Sure, the citizens ELECTED an assembly, but the governor could VETO any laws they passed.
Even worse, he took advice and was supported by the Family Compact- a group that was composed ONLY of the wealthiest and most powerful citizens.
This OLIGARCHY made decisions that only benefited them. Decisions that might make life better were vetoed if THEY didn't benefit.
Complaints were handled with repression- arresting and deporting those that sought reform was the common response.
In Lower Canada, it was the same. The Chateau Clique was their version of the oligarchy.
Additionally, demands for farmland (most of which was already settled) were unlikely to be met.
Economic problems were also compounded by concerns that language and culture were under attack.
As in Upper Canada, calls for reform were met by threats, arrests, and deportation.

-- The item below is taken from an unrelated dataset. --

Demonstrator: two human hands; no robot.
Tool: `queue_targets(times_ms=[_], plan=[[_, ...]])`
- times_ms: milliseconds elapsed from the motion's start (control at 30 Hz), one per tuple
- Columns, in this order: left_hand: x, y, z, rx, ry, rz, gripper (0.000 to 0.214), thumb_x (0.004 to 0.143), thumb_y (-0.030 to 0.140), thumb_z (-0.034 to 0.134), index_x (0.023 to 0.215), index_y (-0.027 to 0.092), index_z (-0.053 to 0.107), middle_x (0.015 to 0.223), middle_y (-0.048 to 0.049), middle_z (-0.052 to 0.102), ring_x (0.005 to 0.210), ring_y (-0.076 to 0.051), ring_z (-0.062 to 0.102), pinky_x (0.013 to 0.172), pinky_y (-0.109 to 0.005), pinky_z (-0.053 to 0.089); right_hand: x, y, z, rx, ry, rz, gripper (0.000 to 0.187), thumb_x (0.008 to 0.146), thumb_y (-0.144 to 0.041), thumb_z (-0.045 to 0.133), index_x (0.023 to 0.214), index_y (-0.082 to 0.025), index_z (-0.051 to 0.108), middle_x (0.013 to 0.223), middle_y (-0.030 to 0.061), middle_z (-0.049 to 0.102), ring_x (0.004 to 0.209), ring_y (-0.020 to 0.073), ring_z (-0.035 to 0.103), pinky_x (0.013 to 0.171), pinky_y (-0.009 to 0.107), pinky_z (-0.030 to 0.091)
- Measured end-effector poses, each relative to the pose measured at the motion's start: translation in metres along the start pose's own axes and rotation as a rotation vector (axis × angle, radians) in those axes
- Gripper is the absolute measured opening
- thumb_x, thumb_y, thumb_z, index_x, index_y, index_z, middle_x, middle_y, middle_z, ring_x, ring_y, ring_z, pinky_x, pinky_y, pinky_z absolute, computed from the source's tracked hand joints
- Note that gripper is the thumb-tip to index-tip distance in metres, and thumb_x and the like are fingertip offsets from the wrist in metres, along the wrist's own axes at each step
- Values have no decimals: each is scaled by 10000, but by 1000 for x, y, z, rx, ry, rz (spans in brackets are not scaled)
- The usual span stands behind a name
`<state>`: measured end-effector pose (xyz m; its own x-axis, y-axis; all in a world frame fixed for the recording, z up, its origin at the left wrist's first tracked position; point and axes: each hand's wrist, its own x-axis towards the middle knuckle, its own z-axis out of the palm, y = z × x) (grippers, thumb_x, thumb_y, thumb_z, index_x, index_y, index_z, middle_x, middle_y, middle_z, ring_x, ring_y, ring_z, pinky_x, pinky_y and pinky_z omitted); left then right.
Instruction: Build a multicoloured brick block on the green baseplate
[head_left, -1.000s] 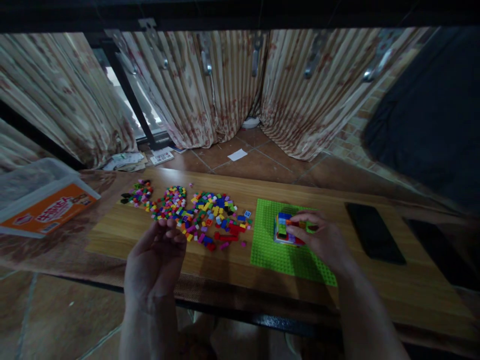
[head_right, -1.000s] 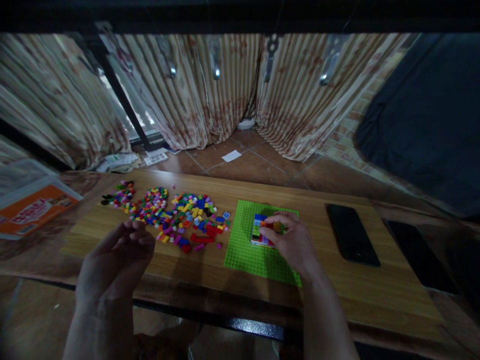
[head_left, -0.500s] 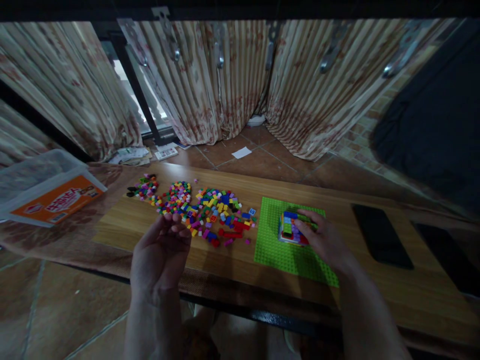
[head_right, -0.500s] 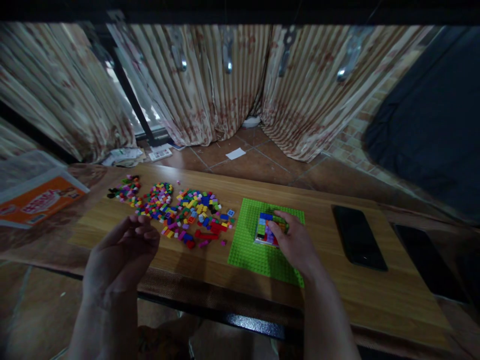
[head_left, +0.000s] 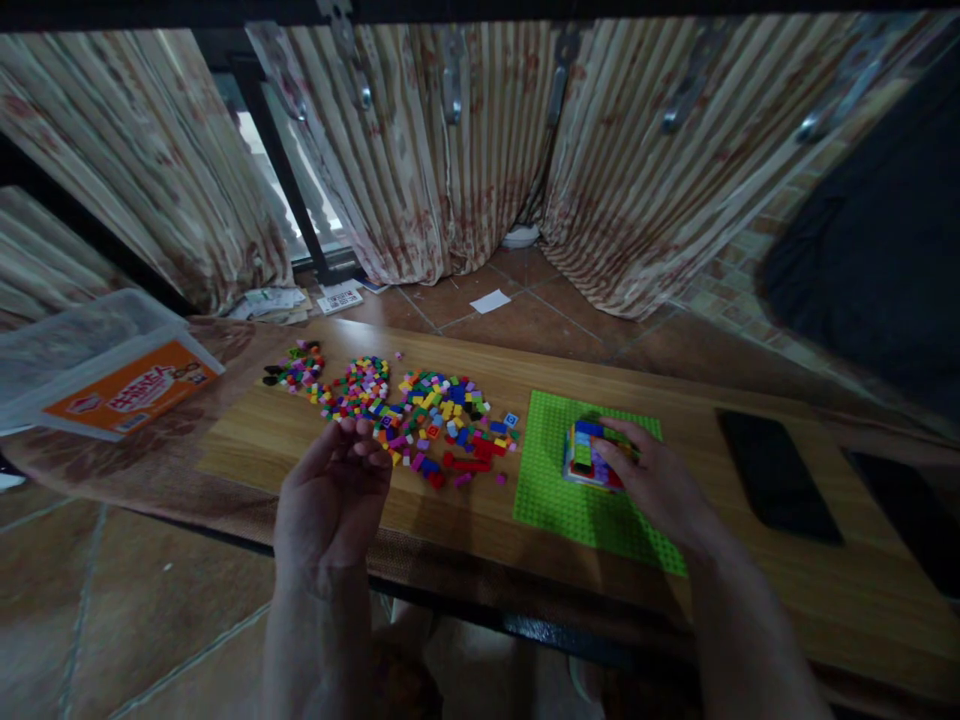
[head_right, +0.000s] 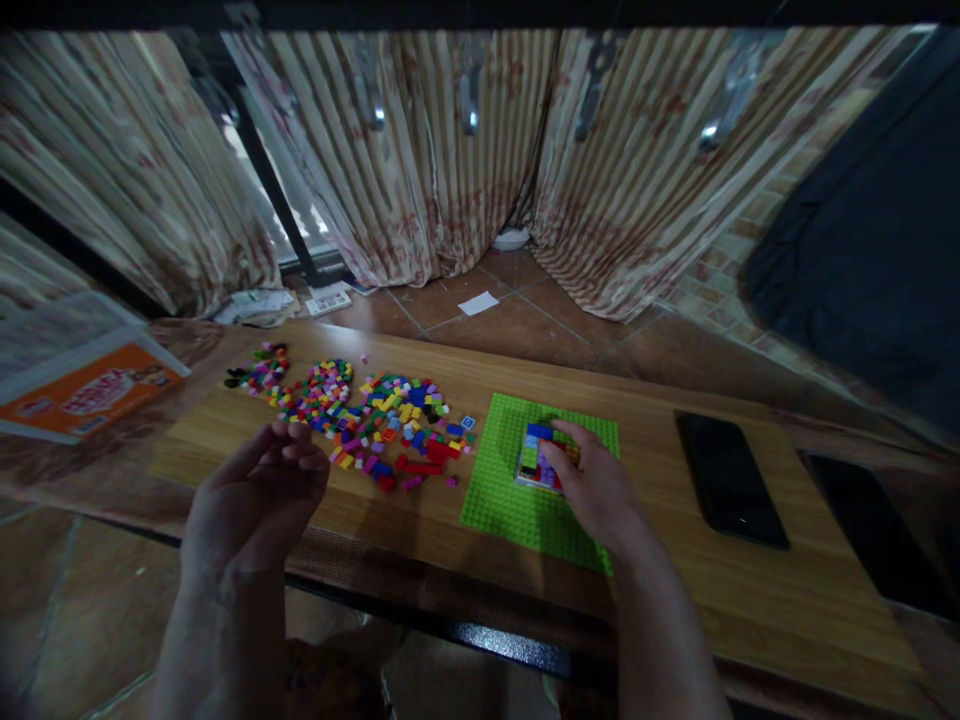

The people aren't happy...and unless changes are made, Britain will find that the colonists are out of options and patience... Like they were in the USA.
They believed the problem had been the Americans had too much power. They attempted to replicate the British system of wealthy estate owners and tenant farmers.
...because we know wealthy people really want to help others and will always make decisions for the common good, right?